:: Data extract ::
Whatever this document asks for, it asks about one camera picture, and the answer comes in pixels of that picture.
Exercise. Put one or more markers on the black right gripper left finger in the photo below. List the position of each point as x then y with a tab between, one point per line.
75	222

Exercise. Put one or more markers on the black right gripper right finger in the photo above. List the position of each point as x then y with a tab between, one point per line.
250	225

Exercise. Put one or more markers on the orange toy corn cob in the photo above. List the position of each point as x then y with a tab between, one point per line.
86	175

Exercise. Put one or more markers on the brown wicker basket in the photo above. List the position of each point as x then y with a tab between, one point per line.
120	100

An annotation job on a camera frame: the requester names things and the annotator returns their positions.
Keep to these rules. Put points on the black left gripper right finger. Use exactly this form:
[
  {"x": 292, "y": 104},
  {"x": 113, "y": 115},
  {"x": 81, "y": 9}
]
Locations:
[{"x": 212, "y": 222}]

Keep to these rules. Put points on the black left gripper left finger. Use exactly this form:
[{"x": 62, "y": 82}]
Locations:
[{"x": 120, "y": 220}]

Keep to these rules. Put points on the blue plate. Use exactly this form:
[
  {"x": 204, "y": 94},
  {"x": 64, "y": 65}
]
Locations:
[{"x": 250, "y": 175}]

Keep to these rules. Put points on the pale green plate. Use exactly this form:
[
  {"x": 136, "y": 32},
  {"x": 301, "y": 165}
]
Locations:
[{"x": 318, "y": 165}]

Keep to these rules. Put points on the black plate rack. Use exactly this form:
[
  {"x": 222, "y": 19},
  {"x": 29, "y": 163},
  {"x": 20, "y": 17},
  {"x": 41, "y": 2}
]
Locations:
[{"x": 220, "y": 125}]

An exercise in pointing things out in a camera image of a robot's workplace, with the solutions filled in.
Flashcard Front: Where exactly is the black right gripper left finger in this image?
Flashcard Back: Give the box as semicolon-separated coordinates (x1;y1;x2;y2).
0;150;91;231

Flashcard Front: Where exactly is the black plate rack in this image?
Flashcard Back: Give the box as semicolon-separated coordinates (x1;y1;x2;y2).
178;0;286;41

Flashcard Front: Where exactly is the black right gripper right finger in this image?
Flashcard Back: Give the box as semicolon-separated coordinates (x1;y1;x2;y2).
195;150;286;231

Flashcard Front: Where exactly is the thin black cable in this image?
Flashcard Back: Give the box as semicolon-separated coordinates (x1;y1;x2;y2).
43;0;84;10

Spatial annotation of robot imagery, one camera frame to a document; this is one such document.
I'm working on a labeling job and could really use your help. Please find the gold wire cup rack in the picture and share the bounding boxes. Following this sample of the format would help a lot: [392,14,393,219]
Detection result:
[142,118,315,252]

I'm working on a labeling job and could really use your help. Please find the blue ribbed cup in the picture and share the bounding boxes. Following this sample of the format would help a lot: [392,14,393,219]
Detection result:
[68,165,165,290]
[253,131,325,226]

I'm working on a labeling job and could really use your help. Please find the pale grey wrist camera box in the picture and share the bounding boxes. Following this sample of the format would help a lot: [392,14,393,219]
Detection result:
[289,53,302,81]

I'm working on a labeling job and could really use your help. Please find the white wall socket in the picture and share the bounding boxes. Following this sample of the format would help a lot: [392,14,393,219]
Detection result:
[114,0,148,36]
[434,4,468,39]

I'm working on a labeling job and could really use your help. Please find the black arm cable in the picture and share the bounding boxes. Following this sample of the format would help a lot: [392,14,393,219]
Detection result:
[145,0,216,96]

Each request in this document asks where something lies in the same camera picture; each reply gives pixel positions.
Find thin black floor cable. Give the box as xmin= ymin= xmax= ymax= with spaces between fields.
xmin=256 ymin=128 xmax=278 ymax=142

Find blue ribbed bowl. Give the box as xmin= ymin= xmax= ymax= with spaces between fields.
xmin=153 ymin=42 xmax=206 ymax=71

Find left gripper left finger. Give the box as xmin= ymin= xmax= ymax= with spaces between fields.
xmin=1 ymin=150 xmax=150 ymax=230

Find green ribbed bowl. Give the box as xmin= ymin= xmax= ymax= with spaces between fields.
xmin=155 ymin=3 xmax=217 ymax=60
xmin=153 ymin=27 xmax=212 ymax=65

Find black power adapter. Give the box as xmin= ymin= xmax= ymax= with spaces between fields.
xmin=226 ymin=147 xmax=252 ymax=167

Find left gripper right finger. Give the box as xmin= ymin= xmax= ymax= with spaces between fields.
:::
:: Data extract ::
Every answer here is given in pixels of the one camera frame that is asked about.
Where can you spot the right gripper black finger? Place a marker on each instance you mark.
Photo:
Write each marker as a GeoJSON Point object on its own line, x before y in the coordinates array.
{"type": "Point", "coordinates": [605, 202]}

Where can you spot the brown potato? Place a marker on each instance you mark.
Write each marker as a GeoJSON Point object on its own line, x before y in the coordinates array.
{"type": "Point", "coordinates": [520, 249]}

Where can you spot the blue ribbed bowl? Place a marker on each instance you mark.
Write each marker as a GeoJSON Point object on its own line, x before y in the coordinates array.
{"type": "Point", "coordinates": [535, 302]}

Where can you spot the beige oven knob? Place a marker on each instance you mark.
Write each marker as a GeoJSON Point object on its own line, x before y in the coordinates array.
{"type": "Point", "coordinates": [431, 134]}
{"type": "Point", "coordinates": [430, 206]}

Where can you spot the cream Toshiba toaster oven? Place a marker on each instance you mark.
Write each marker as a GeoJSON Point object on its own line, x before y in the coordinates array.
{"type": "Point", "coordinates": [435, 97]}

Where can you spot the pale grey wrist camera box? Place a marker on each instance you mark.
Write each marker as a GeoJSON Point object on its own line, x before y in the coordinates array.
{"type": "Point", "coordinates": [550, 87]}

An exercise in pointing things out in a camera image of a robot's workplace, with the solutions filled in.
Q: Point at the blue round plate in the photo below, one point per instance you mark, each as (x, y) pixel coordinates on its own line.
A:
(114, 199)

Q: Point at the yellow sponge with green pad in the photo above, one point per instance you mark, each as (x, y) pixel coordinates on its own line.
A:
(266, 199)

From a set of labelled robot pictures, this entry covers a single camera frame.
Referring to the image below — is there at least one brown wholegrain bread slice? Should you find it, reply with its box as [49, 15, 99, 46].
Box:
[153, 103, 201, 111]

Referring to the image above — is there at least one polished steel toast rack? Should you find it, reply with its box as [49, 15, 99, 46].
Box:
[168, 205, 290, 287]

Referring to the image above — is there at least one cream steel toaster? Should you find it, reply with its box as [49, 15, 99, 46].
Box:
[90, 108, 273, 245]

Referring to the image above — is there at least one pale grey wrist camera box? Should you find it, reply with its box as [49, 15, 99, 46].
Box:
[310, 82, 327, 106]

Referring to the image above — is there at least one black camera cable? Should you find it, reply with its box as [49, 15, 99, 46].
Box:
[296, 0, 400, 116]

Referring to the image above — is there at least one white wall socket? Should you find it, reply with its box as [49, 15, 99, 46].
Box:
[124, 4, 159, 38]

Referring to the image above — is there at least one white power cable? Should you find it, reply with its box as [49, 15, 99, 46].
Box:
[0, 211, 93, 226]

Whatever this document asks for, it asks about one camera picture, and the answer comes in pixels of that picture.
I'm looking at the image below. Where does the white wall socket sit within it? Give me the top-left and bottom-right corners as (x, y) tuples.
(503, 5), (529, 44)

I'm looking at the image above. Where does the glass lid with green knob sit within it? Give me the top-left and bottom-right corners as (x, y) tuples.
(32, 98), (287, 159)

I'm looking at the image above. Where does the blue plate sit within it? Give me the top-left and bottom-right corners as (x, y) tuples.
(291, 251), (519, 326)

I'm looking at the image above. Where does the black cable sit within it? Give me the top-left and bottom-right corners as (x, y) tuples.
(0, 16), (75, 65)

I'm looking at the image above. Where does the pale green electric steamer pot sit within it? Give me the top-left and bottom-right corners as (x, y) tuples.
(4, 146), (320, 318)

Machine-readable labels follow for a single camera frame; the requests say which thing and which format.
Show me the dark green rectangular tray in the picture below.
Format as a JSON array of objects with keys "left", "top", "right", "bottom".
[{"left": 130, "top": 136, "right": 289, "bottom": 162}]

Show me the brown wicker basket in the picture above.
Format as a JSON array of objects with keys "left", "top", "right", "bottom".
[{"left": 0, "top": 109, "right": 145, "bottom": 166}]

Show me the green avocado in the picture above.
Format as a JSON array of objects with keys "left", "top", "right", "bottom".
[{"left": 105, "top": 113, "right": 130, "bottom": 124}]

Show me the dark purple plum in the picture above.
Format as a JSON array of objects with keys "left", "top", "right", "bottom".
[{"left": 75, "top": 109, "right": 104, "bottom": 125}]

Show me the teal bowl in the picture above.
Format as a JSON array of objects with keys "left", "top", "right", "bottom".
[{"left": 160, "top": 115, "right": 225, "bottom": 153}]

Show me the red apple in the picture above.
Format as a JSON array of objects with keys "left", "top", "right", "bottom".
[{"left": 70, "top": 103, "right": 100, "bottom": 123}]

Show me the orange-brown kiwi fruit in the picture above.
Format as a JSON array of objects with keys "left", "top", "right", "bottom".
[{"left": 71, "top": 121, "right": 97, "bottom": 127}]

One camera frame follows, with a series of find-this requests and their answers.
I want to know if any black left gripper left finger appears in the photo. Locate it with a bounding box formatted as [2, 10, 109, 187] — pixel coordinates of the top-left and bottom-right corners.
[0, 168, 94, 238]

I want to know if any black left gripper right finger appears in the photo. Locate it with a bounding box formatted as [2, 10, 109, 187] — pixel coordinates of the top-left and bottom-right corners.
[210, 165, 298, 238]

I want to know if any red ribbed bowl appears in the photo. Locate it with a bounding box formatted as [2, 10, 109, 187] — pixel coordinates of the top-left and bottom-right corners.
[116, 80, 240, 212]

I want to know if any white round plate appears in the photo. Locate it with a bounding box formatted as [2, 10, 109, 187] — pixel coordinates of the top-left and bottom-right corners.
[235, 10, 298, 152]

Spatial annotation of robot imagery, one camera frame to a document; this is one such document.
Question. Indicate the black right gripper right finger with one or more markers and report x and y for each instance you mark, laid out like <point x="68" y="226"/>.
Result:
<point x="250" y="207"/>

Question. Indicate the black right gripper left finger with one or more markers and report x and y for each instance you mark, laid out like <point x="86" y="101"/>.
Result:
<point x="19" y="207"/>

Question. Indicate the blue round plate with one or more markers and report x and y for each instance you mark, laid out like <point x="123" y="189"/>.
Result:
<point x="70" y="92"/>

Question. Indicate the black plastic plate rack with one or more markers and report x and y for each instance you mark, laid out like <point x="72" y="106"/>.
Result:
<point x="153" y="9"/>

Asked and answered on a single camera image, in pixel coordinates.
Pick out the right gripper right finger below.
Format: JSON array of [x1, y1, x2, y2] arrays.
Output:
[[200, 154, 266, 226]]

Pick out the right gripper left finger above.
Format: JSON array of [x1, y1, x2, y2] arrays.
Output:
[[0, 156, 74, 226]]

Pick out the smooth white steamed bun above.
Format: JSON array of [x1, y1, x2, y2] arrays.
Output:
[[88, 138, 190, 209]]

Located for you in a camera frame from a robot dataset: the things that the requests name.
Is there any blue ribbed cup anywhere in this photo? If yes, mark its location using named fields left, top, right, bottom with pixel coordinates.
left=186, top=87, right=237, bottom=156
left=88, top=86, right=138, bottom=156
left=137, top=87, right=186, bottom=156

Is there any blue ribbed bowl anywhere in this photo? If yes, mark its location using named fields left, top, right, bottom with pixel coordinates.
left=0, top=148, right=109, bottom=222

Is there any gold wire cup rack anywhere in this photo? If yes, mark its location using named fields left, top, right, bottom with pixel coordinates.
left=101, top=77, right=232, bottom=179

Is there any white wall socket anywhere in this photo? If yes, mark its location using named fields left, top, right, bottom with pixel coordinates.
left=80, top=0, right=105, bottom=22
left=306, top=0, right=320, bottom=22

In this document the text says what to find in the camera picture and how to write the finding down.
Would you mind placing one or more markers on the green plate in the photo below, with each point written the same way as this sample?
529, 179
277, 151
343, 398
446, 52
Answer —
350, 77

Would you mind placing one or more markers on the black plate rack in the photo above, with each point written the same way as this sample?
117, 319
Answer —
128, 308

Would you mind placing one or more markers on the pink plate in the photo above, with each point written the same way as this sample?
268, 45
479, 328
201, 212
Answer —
:::
* [Problem to solve]:
Please report every line in the entries above that holds the string "these".

* [Task answer]:
Keep to these rules. Put points on the black left gripper right finger. Use exactly this form:
Keep to these rules. Put points on the black left gripper left finger. Use exactly this form:
Keep to these rules. Put points on the blue plate. Use exactly this form:
Keep to these rules. Put points on the pale green plate. Use exactly this form:
Keep to these rules. Put points on the black plate rack. Use exactly this form:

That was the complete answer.